(Records from a data collection)
═══
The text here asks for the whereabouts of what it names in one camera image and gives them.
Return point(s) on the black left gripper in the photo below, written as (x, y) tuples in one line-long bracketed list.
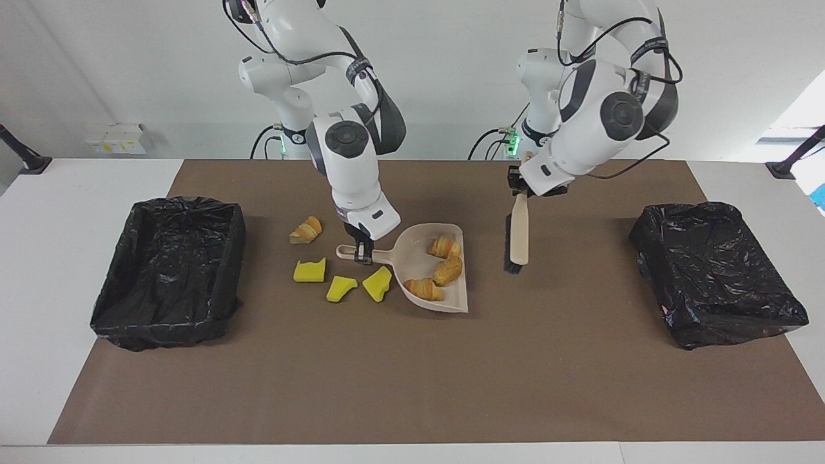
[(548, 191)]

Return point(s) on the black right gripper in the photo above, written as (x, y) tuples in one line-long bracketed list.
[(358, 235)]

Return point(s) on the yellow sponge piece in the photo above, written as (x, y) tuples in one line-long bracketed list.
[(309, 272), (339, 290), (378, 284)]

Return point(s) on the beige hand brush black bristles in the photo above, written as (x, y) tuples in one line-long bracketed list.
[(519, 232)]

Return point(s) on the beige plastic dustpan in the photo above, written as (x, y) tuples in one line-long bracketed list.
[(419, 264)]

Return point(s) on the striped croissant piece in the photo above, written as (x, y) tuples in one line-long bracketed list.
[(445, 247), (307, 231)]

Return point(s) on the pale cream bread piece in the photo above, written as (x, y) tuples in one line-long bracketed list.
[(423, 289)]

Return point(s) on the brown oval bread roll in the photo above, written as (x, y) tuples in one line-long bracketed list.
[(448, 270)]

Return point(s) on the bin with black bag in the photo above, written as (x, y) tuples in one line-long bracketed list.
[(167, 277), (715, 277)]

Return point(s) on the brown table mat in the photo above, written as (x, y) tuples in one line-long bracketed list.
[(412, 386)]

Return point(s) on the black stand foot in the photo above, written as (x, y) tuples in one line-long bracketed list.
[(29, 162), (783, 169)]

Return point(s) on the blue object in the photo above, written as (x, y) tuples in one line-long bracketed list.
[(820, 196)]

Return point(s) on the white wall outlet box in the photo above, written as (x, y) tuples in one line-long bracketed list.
═══
_AIM OF THE EXERCISE_: Nothing may be altered when you restate the records, but every picture must be dropped.

_EXERCISE SOLUTION_:
The text here asks for the whereabouts of what it names in one camera image and gives them.
Return point(s) on the black left gripper in the photo below, written as (x, y) tuples in one line-long bracketed list.
[(548, 191)]

Return point(s) on the black right gripper in the photo above, written as (x, y) tuples in one line-long bracketed list.
[(358, 235)]

Return point(s) on the yellow sponge piece in the photo above, written as (x, y) tuples in one line-long bracketed list.
[(309, 272), (339, 290), (378, 284)]

Return point(s) on the beige hand brush black bristles in the photo above, written as (x, y) tuples in one line-long bracketed list.
[(519, 232)]

Return point(s) on the beige plastic dustpan in the photo above, written as (x, y) tuples in one line-long bracketed list.
[(419, 264)]

Return point(s) on the striped croissant piece in the photo above, written as (x, y) tuples in one line-long bracketed list.
[(445, 247), (307, 231)]

Return point(s) on the pale cream bread piece in the photo above, written as (x, y) tuples in one line-long bracketed list.
[(423, 289)]

Return point(s) on the brown oval bread roll in the photo above, written as (x, y) tuples in one line-long bracketed list.
[(448, 270)]

Return point(s) on the bin with black bag in the photo above, written as (x, y) tuples in one line-long bracketed list.
[(167, 277), (715, 277)]

Return point(s) on the brown table mat in the photo above, written as (x, y) tuples in one line-long bracketed list.
[(412, 386)]

Return point(s) on the black stand foot in the photo above, written as (x, y) tuples in one line-long bracketed list.
[(29, 162), (783, 169)]

Return point(s) on the blue object in the photo above, written as (x, y) tuples in one line-long bracketed list.
[(820, 196)]

Return point(s) on the white wall outlet box in the photo above, written as (x, y) tuples in one line-long bracketed list.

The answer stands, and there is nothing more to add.